That's a good point about the bases. Though, in my case, I think I want the evstb because I already have a plunge router that I like.


----------



## Dmeadows (Jun 28, 2011)

This HP thing is somewhat a joke(actually an advertising gimmick) anyway! The Bosch 1617 series is rated at 12 amps. 12 amps times 120 volts = 1440 watts. 1 HP = 746 watts. So 1440 watts / 746 equals 1.93 HP. 

Most so called 3 plus HP routers are 15 amps. If we do the math, that comes out to 2.41 HP. Yes it is more powerful, but not as much as the advertising hype would suggest. If the 1617 class router won't handle it, probably should be using a shaper anyway!

240 Volt routers are whole different issue. They can actually be 3+ HP. Actually at 20 amps and 120 Volts, its possible to hit 3.21HP, but I have not seen any routers rated at 20 amps!


----------



## nft2012 (Jun 12, 2012)

I know, I just assumed the level of exaggeration was proportional. I had heard to run the big bits you needed a 3.25hp router, not actually 3.25hps. I was using that as a baseline, not the assumption I was actually going to get 3.25hp off a 15 amp circuit.


----------



## jlord (Nov 16, 2009)

greenacres2 said:


> I'm curious about that too. But--my intent is to mount my Hitachi M12V2 in the table i build. Hate to give up the Bosch 1617 as a hand-held, it is sweet. On the other hand i could sell the Hitachi and pick up a second 1617 without blinking--and may do that.
> 
> earl


Hi Earl.
You can mount your Hitachi in the table using the Router Raizer to adjust your heights from above the table. It sells for $89.95. Works great. I have one mounted to an Hitachi M12V in a table.

Router Raizer


----------



## greenacres2 (Dec 23, 2011)

Thanks James. Honestly, it's a pretty smooth router but the Hitachi is a beast as a hand-held. The 1617 feels like a sports car by comparison. So--the M12V is being held for table use. Right now i'm using an old 1/4" c-man in the mount of my Ryobi bt3000. Works well, but only at 1/4"--so it will be kept for a second set-up where i can get away with 1/4 bits.

earl


----------



## MAFoElffen (Jun 8, 2012)

Making raised door, rail & stile, etc. I've never had any kind of bogging down with a 2.25 hp router on cabinet or door work. ...But when I get a job for custom cabinets, it's only between 1-20 boxes... and then I do other kinds of things (carpentry, metal fabrication for heavy equipment and heavy trucks, horse shoeing, horse training, ornamental forging, computer hardware and software work, etc.), here and there to scrape out a living for the rest of the time.
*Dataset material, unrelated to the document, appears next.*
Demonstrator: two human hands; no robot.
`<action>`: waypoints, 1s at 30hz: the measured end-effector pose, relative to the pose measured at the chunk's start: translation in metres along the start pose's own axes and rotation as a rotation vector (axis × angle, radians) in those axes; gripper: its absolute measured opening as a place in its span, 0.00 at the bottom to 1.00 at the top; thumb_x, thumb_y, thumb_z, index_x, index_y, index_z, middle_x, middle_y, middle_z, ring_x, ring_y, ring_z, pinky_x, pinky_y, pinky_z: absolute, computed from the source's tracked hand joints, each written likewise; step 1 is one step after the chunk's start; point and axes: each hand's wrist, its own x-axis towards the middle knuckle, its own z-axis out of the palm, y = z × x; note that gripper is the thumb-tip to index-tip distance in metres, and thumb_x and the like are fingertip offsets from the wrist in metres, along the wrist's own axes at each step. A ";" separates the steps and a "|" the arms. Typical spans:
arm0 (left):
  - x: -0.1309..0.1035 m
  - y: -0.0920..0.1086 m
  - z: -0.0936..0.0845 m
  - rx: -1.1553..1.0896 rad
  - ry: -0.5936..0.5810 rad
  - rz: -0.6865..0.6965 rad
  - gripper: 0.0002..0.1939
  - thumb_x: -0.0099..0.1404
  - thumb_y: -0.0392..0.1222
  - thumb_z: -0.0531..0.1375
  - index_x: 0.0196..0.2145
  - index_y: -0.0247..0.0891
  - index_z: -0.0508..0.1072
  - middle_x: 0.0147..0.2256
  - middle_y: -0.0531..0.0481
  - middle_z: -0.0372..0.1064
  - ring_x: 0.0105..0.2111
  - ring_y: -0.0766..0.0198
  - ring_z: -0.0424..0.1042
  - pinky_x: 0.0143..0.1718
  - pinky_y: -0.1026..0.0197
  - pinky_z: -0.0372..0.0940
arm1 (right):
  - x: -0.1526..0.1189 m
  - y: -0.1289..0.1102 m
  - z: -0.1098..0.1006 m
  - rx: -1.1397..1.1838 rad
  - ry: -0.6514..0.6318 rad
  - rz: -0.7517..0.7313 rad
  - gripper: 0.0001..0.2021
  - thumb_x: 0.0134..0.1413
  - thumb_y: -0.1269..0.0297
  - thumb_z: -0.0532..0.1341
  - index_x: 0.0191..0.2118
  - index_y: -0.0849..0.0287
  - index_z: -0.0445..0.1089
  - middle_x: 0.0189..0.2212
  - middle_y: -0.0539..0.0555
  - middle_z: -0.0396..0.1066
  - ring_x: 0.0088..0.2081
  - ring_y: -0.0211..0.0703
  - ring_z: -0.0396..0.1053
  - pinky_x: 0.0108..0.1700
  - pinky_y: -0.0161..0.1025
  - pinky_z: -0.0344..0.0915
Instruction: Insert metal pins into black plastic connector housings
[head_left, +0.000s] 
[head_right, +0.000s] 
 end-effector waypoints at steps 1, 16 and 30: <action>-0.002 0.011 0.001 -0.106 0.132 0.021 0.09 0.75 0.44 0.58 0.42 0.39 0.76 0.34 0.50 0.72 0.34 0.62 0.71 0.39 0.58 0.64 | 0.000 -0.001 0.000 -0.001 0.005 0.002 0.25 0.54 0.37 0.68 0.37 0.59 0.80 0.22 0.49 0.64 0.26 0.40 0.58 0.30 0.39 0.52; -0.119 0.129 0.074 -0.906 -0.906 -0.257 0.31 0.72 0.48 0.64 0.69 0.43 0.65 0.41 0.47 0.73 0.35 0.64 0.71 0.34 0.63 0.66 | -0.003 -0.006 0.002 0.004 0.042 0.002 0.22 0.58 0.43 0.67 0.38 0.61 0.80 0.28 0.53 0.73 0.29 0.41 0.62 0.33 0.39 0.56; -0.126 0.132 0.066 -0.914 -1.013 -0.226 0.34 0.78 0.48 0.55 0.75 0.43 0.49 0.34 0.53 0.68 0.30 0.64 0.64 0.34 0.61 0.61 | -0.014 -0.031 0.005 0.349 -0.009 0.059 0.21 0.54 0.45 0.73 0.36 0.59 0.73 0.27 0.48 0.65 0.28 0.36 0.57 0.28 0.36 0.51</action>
Someone mentioned shaper.... I've seen shapers at 1hp and above, but I don't really know about their cutters or how their performance requirement curve goes. I've seen 3 hp + routers and shapers running all day long in my friends cabinet shop... But Me, I only build cabinets every once in a while. I can't justify the extra cost, and for me- a few more pieces of shop mounted equipment sitting around, not being used.
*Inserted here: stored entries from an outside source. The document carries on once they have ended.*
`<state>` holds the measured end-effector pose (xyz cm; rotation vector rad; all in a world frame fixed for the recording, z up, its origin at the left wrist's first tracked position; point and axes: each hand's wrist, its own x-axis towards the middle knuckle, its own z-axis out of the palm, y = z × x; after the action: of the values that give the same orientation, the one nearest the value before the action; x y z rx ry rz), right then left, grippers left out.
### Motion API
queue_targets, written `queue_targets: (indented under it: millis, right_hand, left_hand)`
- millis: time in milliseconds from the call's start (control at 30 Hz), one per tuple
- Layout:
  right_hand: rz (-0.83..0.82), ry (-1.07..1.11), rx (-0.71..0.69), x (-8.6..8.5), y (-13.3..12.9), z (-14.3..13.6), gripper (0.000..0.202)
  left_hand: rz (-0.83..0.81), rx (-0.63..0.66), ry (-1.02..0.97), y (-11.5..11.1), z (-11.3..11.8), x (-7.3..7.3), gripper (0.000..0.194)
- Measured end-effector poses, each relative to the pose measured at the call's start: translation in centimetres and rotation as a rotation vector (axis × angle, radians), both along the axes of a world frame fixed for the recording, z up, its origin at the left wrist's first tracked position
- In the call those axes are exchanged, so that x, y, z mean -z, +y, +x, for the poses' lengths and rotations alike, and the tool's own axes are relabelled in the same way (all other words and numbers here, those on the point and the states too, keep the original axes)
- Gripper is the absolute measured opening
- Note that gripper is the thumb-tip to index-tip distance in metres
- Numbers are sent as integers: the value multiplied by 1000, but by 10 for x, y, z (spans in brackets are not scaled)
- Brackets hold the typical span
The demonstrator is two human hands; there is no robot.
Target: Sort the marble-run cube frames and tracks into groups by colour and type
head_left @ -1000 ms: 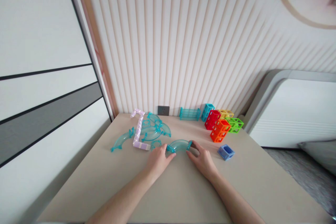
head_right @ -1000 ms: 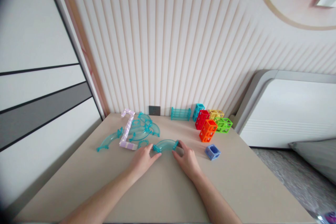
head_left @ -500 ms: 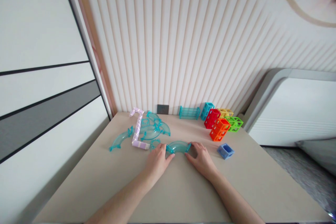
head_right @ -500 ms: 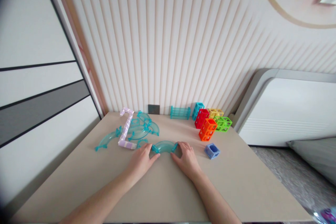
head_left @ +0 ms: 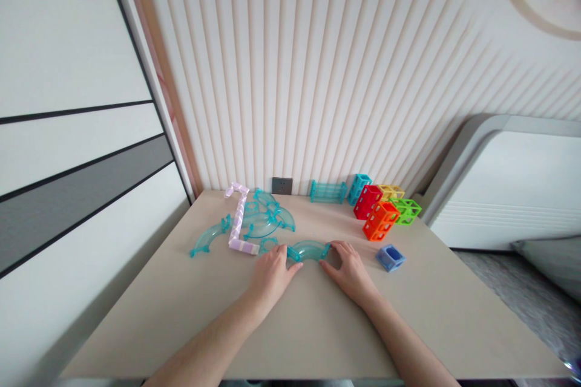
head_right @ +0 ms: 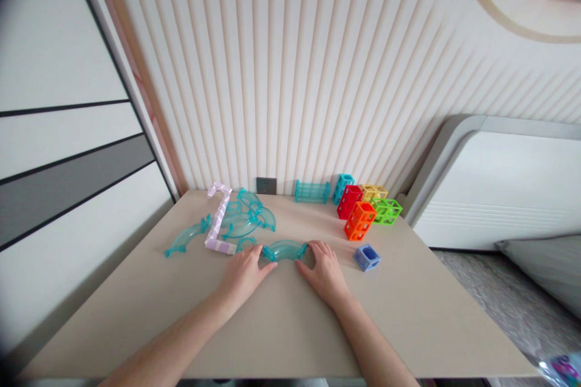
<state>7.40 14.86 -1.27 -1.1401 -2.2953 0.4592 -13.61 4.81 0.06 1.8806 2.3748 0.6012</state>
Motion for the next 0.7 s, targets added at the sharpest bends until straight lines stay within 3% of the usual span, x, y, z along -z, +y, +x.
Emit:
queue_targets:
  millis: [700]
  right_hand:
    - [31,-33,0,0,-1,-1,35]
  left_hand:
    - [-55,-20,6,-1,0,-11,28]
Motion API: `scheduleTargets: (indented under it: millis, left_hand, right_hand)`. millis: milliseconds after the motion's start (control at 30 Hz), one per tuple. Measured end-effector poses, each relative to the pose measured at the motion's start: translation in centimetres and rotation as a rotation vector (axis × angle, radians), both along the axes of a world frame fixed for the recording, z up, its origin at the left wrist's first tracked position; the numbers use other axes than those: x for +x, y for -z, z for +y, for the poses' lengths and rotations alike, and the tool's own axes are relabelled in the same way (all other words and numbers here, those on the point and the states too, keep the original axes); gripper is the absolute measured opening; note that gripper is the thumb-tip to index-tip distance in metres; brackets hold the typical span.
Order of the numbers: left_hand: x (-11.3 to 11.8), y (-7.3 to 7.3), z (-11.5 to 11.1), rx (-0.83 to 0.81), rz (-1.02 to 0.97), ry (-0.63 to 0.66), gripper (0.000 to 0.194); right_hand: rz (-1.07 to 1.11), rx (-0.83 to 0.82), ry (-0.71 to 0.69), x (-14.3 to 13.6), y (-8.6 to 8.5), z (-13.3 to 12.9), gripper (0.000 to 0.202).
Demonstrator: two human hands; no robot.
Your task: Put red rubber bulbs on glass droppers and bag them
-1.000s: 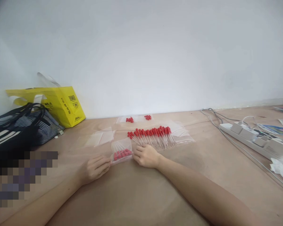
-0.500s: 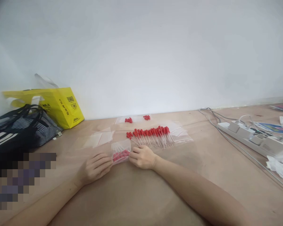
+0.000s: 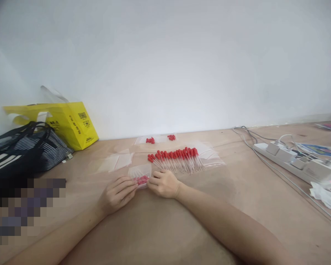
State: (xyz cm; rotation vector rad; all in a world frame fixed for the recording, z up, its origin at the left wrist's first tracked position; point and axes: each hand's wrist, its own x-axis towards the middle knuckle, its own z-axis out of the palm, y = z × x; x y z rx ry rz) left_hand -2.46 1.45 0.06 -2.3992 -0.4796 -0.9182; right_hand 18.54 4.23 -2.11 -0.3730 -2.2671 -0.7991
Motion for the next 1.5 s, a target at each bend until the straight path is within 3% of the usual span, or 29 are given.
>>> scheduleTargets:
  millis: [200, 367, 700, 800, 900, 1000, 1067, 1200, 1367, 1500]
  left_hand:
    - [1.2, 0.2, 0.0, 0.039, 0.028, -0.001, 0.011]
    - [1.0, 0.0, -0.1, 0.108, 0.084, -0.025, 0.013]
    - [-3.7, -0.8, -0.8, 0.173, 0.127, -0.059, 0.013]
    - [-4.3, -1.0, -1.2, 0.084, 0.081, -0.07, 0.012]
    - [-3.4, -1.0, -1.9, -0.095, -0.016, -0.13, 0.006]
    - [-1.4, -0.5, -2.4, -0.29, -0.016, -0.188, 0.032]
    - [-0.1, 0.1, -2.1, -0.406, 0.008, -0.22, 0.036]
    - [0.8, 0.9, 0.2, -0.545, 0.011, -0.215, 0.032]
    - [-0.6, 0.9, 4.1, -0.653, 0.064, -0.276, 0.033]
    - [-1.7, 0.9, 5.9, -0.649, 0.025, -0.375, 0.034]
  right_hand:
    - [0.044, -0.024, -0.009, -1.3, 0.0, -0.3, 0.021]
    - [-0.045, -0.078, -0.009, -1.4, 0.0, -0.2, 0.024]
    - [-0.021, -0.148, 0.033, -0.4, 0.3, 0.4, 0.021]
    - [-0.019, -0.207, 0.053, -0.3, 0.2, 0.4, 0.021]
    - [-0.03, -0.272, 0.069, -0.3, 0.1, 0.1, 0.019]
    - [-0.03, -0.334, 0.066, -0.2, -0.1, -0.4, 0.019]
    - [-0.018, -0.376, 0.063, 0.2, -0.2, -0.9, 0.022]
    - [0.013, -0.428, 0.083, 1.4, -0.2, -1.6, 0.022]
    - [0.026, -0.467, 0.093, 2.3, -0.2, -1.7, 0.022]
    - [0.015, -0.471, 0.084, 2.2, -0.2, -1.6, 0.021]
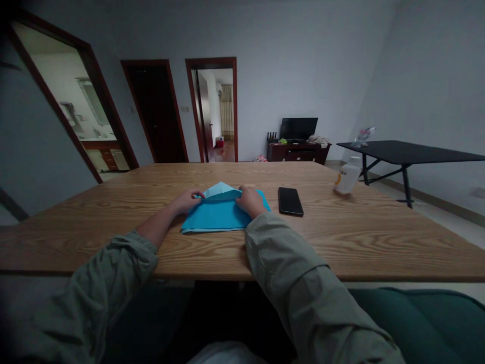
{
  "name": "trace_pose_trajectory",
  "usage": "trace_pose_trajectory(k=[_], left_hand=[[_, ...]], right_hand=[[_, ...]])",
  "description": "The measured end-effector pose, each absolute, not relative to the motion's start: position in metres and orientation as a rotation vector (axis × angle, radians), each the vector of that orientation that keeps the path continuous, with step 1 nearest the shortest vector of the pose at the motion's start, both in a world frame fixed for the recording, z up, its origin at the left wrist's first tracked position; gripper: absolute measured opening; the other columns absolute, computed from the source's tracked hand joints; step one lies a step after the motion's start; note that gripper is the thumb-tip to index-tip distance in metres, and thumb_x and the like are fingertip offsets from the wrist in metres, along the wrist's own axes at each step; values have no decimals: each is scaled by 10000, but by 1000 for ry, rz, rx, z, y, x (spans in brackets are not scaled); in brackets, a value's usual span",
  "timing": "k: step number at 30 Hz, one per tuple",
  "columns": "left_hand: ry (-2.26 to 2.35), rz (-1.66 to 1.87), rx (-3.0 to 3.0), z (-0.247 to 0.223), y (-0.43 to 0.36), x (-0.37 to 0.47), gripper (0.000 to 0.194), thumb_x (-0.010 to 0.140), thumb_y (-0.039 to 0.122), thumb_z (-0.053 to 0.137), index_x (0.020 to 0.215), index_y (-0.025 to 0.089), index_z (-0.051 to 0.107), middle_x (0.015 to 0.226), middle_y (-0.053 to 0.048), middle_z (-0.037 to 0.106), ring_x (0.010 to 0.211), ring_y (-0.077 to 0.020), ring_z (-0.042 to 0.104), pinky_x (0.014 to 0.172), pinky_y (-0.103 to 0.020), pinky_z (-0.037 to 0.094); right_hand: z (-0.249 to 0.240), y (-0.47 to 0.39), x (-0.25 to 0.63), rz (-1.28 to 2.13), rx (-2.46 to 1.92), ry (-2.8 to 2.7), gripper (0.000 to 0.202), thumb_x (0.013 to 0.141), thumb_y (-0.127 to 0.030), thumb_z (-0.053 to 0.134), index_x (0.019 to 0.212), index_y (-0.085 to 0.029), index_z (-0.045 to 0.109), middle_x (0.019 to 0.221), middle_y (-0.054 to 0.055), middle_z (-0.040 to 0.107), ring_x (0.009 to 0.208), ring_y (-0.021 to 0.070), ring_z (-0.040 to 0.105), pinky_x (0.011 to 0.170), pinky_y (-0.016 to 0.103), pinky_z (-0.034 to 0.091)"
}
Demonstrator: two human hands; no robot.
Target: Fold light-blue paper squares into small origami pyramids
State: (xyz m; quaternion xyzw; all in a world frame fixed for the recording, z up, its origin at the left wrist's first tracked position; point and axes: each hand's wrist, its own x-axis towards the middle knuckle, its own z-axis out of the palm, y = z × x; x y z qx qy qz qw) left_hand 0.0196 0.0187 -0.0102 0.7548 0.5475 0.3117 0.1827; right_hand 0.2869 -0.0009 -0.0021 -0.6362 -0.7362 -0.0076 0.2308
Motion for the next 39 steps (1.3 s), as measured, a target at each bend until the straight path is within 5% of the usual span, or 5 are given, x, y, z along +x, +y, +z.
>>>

You sounded like you wanted that ability, to be able to build some... But it didn't sound like you were going into the cabinet production business... right? Or are you? How many do you need to build? 
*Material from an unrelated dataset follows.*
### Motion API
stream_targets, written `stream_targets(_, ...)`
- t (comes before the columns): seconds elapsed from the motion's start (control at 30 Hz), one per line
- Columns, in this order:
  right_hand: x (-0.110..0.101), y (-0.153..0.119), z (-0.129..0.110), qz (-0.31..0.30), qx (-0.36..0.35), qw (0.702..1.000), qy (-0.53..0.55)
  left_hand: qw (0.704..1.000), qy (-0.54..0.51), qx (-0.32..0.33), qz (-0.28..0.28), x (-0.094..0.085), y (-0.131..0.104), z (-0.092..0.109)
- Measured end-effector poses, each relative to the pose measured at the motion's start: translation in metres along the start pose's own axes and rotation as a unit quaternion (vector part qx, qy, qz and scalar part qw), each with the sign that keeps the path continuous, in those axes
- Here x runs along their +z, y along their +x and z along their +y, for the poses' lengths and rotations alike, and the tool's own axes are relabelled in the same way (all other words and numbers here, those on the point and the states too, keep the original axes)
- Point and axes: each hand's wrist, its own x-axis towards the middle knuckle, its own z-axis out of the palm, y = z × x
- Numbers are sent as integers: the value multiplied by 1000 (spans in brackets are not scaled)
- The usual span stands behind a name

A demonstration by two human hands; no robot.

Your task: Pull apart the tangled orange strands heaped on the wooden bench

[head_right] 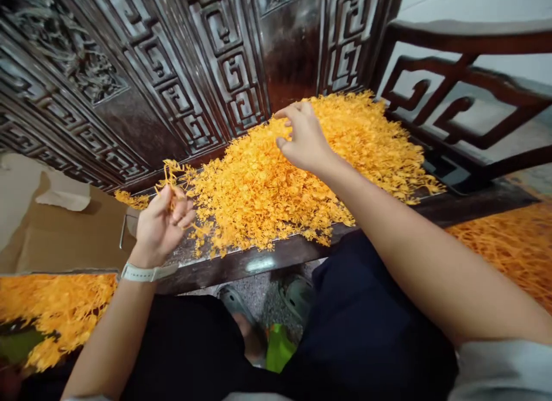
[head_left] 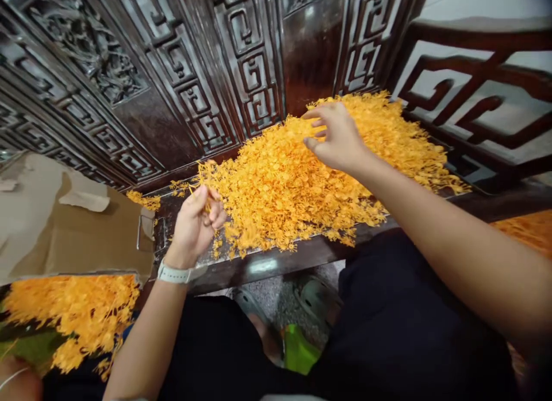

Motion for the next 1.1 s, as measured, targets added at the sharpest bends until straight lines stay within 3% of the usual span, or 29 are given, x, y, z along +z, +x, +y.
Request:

I know as a carpenter/contractor... that bidding jobs, part of that is your tooling, equipment wear and expendables. Yes, some spec'ing out new tools that exceed the requirements of the bid are an investment in future business opportunities... But I have to also look at if the tooling costs "overly infringe" on the profits. Unfortunately, some past experience, I faulted to looking at some things as an investment and had to make up that money elsewhere in my work. Made things tight financially. 

For me 3+ hp routers and shapers, I would NOT be "running them" anywhere near enough to justify their cost. Most all my tools multi-task to earn their living. (Although I did make some investments in tools (and draw up tool plans) for keeping me busy when I finally retire... LOL)

I agree with Mike, another Bosch and it sounds like you would be set. It's already what you have, so you are familiar with it. In a table, it would be dedicated (that really depends how you mount it) and if it goes down for any reason, you have another to swap it out...

I guess anything above that depends on you, what else you might think you might have in the future and what you want invest in that. Like I said, I didn't read anything into that.


----------



## edroelle (Jun 10, 2012)

I am a rookie here. But, I had an old Freud router that I used in a table. When I looked for a replacement (after an unrelated fire), I could not find anything that was a good value. I found a used 3+ old Freud router that is now mounted in my new table.


----------



## jw2170 (Jan 24, 2008)

Welcome to the router forum.

Thank you for joining us, Ed. 

You will find many on the forum, from hobbyists 
to professional with similar interest in the router and its uses.


----------



## Jimholmes (Jan 11, 2013)

Very useful information.


----------



## camoz (Jan 31, 2012)

Jimholmes said:


> Very useful information.


What he said


----------



## Mike (Nov 22, 2004)

It is worth noting that the 1613EVS and the 1617 with a straight switch are rated at 2 hp while the 1617EVS is rated at 2.25 hp. The MRC23 routers are rated at 2.3 hp but draw 15 amps like 3.25 hp rated models. The only plunge router Bosch recommends installing in a router table is the 1619EVS which is rated at 3-1/4 hp. It has a spring lock out, the only router I am aware of with this feature.


----------